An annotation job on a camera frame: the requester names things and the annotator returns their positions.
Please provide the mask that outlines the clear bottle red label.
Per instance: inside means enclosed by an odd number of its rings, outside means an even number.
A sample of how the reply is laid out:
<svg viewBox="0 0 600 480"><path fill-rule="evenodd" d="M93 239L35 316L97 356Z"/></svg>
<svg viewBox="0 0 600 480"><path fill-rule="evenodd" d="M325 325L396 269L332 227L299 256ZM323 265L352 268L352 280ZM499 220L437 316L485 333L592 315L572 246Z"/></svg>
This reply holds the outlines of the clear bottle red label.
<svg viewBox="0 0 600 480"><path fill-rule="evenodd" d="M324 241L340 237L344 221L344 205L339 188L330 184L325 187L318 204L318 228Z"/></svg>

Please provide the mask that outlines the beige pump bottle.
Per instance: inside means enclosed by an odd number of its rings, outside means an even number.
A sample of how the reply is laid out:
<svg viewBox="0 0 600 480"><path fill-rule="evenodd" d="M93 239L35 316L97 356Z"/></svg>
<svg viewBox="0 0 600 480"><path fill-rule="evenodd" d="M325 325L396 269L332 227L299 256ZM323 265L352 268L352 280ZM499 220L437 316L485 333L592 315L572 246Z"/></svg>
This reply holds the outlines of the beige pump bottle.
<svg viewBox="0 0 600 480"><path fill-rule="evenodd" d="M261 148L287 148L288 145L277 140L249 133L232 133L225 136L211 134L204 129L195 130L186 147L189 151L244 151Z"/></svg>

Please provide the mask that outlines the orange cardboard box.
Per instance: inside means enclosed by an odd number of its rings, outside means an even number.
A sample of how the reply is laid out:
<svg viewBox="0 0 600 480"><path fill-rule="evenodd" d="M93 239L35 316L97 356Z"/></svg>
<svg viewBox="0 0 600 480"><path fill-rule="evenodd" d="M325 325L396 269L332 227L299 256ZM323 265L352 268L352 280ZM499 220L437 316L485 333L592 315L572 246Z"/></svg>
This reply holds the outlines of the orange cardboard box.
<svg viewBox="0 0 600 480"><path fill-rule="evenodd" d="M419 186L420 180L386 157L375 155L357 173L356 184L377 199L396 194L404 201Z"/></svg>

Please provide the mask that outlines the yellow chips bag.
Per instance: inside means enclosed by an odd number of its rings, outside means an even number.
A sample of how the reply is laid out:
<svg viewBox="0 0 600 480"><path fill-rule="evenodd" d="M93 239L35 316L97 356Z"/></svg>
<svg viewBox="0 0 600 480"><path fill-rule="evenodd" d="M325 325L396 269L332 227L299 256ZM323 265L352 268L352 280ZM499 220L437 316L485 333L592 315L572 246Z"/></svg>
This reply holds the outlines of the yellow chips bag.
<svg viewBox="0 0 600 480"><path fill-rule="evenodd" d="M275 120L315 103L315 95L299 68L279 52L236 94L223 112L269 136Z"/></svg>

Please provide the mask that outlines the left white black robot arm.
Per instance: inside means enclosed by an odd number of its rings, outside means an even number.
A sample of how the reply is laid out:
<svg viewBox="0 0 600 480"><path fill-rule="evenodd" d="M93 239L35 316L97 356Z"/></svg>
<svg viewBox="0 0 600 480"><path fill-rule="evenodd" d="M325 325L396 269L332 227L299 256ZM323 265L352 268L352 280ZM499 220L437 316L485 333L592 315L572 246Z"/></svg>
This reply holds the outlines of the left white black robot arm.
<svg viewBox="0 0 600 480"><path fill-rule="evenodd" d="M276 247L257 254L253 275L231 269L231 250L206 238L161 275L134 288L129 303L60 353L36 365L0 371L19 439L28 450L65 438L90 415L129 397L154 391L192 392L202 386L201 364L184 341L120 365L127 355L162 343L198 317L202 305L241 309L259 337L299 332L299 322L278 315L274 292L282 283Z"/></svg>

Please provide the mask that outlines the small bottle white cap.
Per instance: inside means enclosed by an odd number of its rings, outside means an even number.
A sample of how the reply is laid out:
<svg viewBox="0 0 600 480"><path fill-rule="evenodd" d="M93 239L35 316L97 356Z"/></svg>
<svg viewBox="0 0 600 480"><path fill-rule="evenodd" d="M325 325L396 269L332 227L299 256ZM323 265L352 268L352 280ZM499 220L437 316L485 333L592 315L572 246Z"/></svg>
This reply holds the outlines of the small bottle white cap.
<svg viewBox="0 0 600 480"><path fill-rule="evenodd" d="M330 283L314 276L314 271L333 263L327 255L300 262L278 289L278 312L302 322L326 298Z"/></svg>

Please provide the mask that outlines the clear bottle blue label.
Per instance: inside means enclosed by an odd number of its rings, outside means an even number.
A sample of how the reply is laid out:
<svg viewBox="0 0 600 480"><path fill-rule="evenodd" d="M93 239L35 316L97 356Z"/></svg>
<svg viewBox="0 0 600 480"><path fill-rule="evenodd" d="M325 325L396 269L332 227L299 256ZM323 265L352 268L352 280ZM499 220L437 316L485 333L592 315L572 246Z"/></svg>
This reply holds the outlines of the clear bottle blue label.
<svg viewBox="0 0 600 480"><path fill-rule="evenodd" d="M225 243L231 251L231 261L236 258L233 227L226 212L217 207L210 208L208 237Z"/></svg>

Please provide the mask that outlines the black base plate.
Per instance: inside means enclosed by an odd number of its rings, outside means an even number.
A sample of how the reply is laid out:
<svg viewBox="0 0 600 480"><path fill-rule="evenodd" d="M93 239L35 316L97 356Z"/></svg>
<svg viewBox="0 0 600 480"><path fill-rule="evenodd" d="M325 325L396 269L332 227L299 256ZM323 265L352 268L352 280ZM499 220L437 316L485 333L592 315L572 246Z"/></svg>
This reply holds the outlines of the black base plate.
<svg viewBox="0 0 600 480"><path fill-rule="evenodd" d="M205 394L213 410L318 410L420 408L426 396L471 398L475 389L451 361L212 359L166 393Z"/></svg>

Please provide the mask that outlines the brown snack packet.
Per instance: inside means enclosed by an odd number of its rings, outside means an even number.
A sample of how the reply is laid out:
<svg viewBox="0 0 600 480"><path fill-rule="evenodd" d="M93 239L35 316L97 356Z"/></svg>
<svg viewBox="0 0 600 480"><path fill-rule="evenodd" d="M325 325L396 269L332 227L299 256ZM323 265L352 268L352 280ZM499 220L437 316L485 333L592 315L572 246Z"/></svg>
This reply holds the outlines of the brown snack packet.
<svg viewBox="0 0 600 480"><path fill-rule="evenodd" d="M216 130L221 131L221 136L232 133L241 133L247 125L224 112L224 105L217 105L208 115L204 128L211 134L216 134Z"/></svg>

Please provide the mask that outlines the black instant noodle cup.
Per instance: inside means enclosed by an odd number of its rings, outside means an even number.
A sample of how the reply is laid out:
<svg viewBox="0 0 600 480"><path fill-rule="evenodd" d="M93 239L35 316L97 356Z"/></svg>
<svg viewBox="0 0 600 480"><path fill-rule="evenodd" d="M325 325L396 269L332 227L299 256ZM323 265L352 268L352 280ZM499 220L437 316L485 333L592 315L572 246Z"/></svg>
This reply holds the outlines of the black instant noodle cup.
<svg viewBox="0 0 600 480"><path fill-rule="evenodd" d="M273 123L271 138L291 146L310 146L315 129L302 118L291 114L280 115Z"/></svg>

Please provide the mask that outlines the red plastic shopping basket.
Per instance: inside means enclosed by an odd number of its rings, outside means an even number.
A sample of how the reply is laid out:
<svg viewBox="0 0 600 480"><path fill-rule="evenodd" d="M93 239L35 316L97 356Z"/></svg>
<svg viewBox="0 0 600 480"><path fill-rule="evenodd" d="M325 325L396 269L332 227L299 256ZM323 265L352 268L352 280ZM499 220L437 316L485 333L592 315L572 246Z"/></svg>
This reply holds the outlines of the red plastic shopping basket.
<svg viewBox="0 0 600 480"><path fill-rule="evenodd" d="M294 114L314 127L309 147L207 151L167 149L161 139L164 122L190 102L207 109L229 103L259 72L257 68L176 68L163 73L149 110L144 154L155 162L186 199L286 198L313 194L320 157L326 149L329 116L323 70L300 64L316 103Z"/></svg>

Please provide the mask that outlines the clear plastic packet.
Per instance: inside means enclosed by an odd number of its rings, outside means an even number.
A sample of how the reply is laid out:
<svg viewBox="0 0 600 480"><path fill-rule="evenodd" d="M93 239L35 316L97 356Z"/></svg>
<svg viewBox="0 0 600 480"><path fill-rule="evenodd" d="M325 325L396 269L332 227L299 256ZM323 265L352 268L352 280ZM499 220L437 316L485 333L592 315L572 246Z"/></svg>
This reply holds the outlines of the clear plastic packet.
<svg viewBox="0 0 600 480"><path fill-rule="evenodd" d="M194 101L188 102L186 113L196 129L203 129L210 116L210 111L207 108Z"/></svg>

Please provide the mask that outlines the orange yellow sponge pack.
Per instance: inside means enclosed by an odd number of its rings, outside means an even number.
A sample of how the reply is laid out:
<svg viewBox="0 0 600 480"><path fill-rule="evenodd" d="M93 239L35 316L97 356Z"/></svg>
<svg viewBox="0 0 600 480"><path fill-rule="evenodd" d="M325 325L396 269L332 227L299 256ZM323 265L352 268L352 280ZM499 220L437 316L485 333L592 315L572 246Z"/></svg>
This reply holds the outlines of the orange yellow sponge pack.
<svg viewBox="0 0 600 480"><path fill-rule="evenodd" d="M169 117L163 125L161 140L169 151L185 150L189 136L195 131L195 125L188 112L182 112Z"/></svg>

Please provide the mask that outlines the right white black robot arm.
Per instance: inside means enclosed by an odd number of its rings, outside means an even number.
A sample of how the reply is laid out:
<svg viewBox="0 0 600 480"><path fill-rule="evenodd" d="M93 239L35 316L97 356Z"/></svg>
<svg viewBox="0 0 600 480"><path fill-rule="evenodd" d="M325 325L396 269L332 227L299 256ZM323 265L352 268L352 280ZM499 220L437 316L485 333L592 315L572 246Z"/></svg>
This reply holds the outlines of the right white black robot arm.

> [AIM OF THE EXERCISE]: Working from the material above, retype exactly the lines from the one with "This reply holds the outlines of the clear bottle blue" through the one with "Please provide the mask that outlines the brown", both included, and only those lines.

> [ANSWER SPACE]:
This reply holds the outlines of the clear bottle blue label.
<svg viewBox="0 0 600 480"><path fill-rule="evenodd" d="M225 243L231 251L231 261L236 258L233 227L226 212L217 207L210 208L208 237Z"/></svg>

Please provide the mask that outlines the black base plate.
Per instance: inside means enclosed by an odd number of its rings, outside means an even number.
A sample of how the reply is laid out:
<svg viewBox="0 0 600 480"><path fill-rule="evenodd" d="M93 239L35 316L97 356Z"/></svg>
<svg viewBox="0 0 600 480"><path fill-rule="evenodd" d="M325 325L396 269L332 227L299 256ZM323 265L352 268L352 280ZM499 220L437 316L485 333L592 315L572 246Z"/></svg>
This reply holds the outlines of the black base plate.
<svg viewBox="0 0 600 480"><path fill-rule="evenodd" d="M205 394L213 410L318 410L420 408L426 396L471 398L475 389L451 361L212 359L166 393Z"/></svg>

Please provide the mask that outlines the brown snack packet.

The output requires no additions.